What the task asks
Please output the section of the listing below that opens with the line containing "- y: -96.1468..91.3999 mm" and closes with the line containing "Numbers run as", exactly and with nothing else.
------------
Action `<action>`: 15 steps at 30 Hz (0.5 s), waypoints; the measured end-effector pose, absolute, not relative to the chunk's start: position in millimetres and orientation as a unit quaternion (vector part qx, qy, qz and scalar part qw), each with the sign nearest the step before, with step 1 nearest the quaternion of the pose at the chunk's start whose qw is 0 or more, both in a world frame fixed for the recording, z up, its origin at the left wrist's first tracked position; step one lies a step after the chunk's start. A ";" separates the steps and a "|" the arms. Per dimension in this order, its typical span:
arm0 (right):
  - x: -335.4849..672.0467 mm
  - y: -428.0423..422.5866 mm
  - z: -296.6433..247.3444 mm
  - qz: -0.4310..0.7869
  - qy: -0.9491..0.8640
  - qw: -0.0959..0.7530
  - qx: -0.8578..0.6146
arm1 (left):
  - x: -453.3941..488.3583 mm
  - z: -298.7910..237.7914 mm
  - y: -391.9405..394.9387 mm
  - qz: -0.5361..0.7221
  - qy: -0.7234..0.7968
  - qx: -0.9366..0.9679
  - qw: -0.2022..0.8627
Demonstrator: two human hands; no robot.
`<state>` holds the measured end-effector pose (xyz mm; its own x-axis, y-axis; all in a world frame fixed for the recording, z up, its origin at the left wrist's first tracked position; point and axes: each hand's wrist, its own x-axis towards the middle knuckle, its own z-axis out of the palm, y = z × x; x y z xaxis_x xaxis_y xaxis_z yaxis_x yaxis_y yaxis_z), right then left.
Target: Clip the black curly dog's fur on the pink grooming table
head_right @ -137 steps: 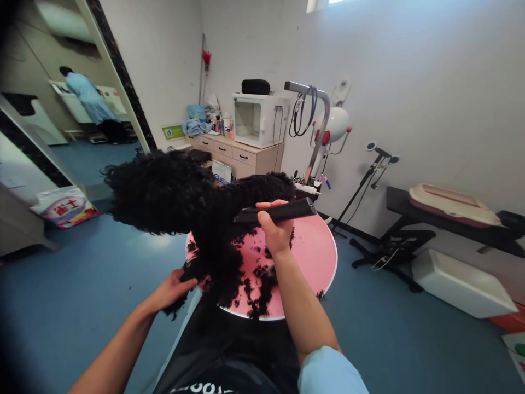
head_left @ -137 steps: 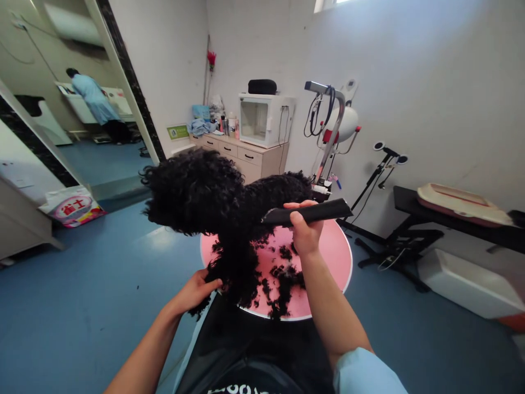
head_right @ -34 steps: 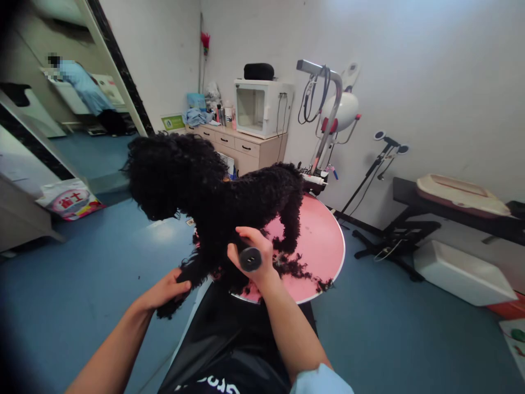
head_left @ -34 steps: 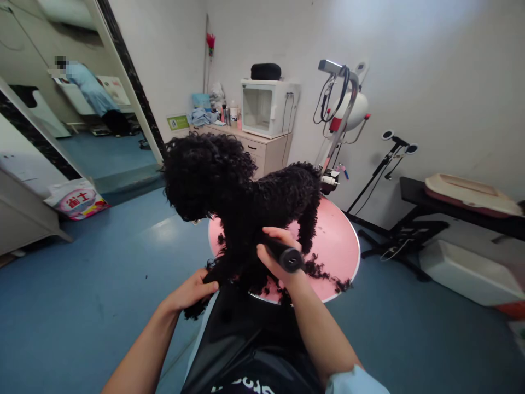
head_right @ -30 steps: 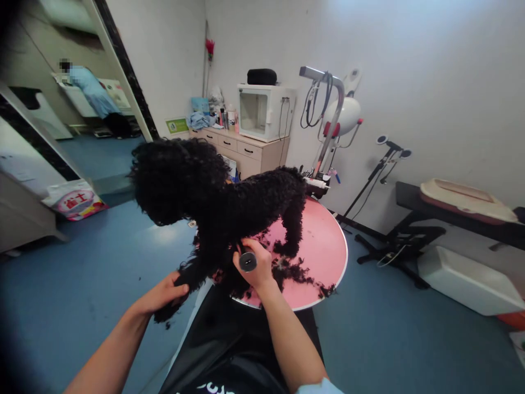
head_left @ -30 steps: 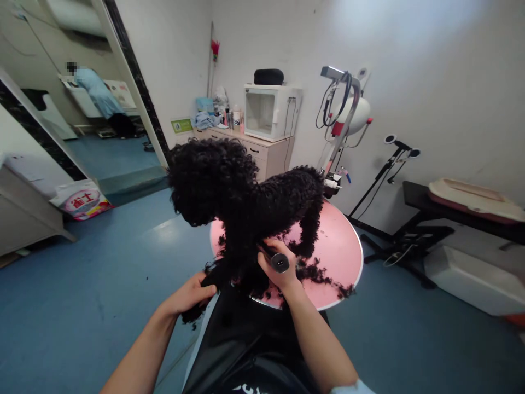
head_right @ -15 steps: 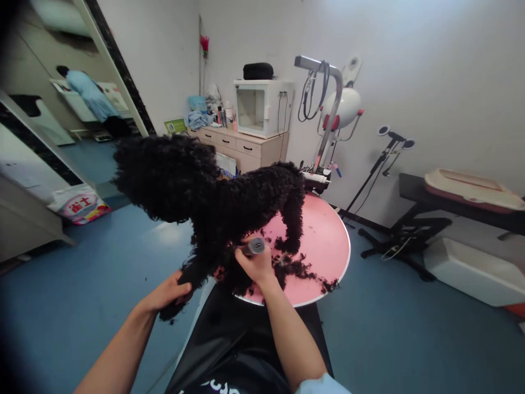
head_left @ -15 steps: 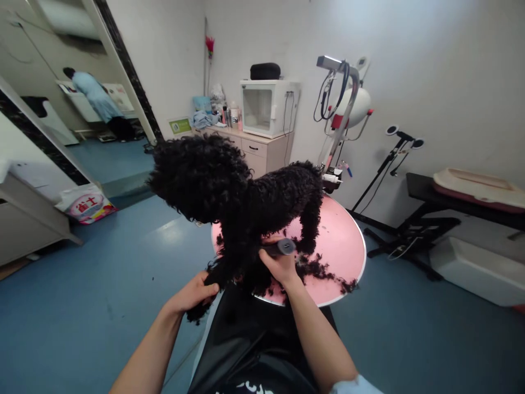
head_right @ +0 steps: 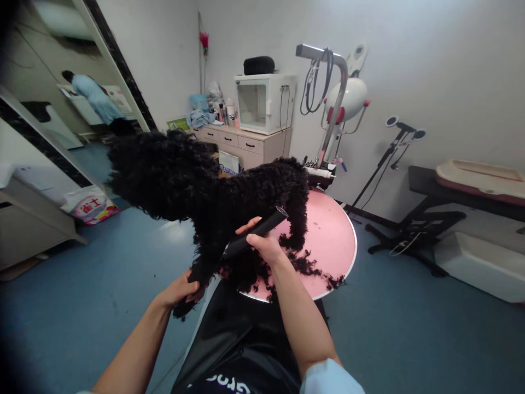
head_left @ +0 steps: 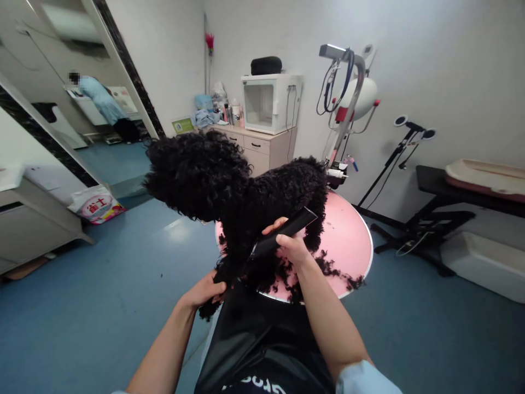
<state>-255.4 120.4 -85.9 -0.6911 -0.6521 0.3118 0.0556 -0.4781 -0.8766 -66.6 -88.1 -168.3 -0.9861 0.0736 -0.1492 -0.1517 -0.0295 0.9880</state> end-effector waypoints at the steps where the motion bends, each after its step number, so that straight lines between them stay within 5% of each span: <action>1: -254.4 123.9 -88.8 -0.792 0.465 0.221 -0.329 | -66.9 -169.5 -87.8 0.721 0.688 -0.026 0.078; 9: -250.8 142.9 -72.8 -0.846 0.437 0.075 -0.297 | -72.2 -163.5 -79.8 0.724 0.684 -0.006 0.092; 15: -243.9 137.1 -84.9 -0.750 0.483 0.201 -0.405 | -74.6 -161.6 -74.3 0.760 0.645 -0.010 0.075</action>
<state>-243.9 137.1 -84.9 -0.5909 -0.6928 0.4134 -0.0903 -0.4524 -0.8872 -74.6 -74.3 -161.6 -0.9887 0.1012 -0.1108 -0.1258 -0.1561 0.9797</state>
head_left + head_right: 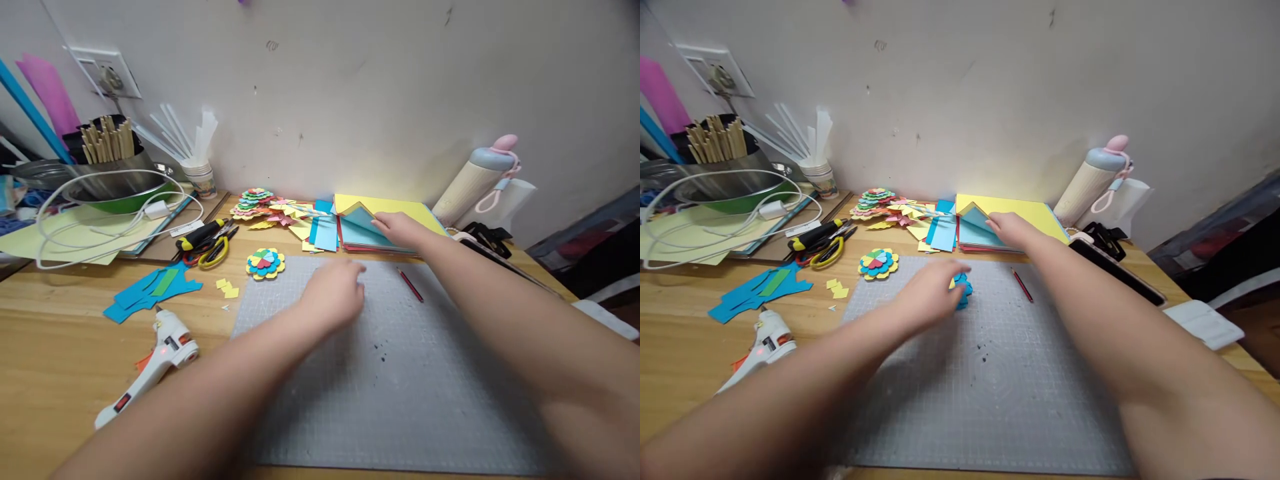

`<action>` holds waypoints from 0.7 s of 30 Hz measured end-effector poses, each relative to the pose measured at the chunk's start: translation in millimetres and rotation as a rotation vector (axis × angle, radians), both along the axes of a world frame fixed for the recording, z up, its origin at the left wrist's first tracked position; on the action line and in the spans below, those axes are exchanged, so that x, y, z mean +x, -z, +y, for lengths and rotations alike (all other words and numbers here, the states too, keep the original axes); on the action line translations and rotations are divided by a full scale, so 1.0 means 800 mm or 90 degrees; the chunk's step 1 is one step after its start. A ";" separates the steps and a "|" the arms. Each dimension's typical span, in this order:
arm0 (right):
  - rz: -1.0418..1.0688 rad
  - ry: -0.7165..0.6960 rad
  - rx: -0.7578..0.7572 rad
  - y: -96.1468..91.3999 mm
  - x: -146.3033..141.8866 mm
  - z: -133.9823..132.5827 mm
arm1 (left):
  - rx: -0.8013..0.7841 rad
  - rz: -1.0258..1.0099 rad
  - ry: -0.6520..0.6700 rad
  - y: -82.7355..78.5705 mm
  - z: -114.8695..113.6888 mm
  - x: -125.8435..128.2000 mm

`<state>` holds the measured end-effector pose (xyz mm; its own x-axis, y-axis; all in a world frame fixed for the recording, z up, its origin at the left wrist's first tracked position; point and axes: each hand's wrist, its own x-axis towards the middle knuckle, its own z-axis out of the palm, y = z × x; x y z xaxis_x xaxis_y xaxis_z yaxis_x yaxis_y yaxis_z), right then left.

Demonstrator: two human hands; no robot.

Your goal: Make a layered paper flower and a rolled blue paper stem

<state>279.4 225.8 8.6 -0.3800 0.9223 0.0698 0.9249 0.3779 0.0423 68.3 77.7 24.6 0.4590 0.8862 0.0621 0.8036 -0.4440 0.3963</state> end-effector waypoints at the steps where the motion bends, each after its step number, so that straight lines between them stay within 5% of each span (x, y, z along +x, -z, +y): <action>1: -0.001 0.000 0.008 0.001 0.001 0.000 | 0.008 0.029 -0.017 0.003 0.030 0.012; 5: -0.010 -0.026 0.028 -0.001 0.003 -0.001 | 0.065 0.125 -0.010 0.020 0.133 0.044; 8: -0.010 -0.047 0.041 -0.011 0.006 -0.001 | 0.105 0.177 0.035 0.024 0.175 0.052; 15: -0.017 -0.055 0.038 -0.028 0.012 0.017 | 0.160 0.264 0.175 0.015 0.203 0.047; 21: -0.023 -0.059 0.027 -0.032 0.013 0.026 | 0.165 0.301 0.200 0.009 0.210 0.047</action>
<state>289.6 246.6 34.0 -0.4664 0.8798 0.0923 0.8837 0.4587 0.0930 105.9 246.0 17.6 0.7258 0.6877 -0.0172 0.6811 -0.7219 -0.1224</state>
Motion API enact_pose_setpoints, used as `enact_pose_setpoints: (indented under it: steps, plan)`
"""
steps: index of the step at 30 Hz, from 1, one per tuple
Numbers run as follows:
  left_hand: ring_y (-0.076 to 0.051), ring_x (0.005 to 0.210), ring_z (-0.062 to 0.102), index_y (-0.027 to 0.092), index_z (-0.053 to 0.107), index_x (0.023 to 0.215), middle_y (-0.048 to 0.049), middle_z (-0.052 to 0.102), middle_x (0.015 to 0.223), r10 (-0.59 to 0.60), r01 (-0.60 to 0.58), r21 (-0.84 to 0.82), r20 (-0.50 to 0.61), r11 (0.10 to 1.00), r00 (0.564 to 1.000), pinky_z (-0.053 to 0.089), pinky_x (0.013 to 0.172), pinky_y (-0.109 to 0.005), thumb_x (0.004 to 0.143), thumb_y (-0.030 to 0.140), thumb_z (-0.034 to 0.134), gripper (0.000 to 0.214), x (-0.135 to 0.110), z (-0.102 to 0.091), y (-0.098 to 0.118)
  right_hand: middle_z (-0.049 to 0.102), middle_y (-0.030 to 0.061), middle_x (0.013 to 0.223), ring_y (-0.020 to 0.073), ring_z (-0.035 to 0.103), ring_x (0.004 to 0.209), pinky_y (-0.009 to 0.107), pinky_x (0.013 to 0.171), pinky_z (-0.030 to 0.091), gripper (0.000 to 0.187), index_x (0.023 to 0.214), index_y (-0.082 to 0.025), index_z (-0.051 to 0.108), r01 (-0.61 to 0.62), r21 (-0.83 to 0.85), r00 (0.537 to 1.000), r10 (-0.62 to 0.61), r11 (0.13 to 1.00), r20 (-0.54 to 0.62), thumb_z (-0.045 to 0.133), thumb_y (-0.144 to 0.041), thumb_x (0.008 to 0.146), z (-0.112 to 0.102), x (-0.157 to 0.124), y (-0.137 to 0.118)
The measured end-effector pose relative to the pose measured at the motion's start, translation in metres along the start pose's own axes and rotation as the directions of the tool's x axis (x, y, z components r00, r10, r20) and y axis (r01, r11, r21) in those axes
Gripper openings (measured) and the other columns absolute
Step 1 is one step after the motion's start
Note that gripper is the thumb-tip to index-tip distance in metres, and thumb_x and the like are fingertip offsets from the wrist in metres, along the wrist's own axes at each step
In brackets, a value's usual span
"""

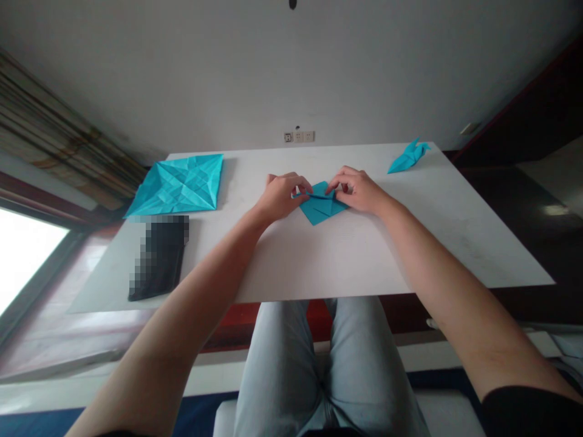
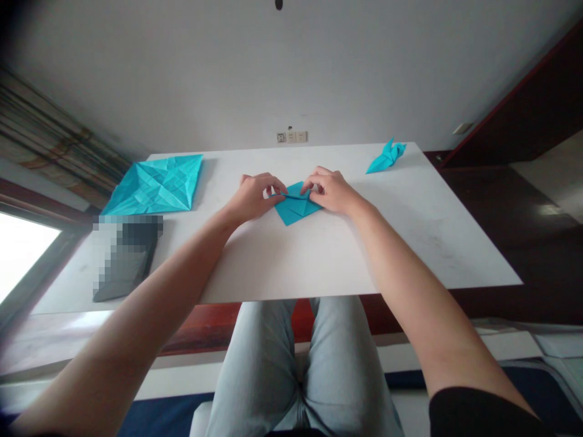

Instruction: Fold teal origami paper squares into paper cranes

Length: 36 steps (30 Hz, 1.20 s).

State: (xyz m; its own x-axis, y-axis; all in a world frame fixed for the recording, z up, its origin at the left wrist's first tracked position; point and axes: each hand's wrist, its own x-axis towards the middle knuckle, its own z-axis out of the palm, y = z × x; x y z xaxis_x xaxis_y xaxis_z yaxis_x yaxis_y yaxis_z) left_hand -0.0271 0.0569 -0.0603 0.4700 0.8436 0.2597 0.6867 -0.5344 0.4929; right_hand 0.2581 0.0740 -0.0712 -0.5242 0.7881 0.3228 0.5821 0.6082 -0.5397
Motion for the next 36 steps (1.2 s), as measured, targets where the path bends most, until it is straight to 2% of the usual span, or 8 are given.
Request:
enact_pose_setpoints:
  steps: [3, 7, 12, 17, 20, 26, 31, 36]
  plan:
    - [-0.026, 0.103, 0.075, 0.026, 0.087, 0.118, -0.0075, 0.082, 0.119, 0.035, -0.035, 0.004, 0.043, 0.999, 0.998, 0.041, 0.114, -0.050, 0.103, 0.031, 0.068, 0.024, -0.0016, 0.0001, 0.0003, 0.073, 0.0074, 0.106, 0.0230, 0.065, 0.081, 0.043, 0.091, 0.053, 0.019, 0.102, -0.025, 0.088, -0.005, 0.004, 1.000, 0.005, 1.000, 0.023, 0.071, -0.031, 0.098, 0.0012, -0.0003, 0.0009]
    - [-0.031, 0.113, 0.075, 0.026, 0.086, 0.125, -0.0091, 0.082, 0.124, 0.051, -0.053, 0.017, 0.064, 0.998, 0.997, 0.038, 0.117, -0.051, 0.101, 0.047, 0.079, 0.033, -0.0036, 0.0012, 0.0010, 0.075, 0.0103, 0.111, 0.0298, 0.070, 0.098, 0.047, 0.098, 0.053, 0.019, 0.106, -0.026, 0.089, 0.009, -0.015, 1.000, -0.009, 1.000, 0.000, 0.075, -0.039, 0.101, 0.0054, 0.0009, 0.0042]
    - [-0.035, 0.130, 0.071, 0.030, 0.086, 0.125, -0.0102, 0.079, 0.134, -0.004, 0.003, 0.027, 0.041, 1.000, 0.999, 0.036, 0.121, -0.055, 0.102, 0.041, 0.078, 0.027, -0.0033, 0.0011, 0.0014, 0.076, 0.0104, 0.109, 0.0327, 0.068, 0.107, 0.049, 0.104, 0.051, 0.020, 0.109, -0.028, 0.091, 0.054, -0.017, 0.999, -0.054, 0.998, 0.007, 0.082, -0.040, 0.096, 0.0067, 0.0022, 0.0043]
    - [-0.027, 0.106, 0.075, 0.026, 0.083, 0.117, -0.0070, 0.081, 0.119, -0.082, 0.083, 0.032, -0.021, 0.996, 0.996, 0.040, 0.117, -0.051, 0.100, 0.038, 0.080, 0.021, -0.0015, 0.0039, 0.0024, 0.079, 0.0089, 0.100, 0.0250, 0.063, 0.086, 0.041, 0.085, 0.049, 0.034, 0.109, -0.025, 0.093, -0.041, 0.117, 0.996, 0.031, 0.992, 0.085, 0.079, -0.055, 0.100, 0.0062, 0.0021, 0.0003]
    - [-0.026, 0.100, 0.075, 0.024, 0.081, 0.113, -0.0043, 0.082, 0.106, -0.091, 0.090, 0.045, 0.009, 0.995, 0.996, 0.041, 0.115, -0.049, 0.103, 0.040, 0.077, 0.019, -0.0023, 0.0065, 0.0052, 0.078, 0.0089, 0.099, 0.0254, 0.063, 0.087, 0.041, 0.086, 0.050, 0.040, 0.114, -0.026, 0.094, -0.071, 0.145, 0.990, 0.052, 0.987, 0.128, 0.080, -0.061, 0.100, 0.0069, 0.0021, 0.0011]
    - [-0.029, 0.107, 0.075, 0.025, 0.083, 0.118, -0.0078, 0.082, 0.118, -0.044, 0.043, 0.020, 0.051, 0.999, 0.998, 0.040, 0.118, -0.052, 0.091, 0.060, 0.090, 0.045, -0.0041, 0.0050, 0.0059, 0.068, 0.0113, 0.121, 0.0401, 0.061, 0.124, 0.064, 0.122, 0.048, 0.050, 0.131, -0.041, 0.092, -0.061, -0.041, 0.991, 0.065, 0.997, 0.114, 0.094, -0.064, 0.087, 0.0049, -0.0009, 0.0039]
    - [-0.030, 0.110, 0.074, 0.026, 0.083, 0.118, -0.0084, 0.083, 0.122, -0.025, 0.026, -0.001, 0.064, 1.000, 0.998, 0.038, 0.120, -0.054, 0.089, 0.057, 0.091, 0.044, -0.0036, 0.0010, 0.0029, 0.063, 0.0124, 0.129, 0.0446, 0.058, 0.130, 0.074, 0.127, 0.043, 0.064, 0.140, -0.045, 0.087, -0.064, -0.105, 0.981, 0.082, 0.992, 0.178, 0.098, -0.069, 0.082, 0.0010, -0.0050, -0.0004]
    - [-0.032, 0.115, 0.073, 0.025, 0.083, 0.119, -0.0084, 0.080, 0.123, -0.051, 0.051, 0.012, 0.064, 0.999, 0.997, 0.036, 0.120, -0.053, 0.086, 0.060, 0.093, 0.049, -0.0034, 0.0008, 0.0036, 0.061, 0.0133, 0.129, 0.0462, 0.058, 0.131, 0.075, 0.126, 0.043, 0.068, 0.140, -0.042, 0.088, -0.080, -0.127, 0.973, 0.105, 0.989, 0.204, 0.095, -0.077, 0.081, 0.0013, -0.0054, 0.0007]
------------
Task answer
  - y: -96.1468..91.3999 mm
  - x: -146.3033..141.8866 mm
  - z: -133.9823..132.5827 mm
arm1 (left):
  - rx: -0.8013..0.7841 rad
  - rz: -1.0258..1.0099 rad
  - ry: -0.6520..0.6700 rad
  - y: -82.7355..78.5705 mm
  - z: -114.8695..113.6888 mm
  - x: -125.8435..128.2000 mm

`<state>` holds the measured end-effector pose (xyz mm; its own x-axis, y-axis; all in a world frame fixed for the recording, z up, its origin at the left wrist's first tracked position; point and axes: each hand's wrist, its own x-axis towards the middle knuckle, its own z-axis out of the palm, y = z × x; x y z xaxis_x xaxis_y xaxis_z yaxis_x yaxis_y yaxis_z), right then left.

Demonstrator: two human hands; no robot.

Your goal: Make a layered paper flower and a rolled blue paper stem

<state>279.4 225.8 8.6 -0.3800 0.9223 0.0698 0.9249 0.3779 0.0423 68.3 77.7 24.6 0.4590 0.8862 0.0621 0.8036 -0.4440 0.3963</state> end-effector waypoints at the steps where the motion bends, each after its step number, so that straight lines between them stay within 5% of each span (x, y, z along +x, -z, +y): <action>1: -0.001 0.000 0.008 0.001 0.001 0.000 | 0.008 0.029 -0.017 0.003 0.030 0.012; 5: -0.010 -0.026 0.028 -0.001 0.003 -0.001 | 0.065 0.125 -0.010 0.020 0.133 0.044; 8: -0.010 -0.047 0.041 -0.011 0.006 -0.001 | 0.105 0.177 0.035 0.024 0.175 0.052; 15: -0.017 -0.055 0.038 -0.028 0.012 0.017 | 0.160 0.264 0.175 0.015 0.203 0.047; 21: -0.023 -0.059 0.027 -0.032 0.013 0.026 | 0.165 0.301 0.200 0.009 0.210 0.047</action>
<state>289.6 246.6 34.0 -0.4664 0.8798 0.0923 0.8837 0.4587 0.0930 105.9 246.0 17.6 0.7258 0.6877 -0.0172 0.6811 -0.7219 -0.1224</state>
Motion API enact_pose_setpoints, used as `enact_pose_setpoints: (indented under it: steps, plan)`
"""
steps: index of the step at 30 Hz, from 1, one per tuple
Numbers run as follows:

Work on this exercise is now finished.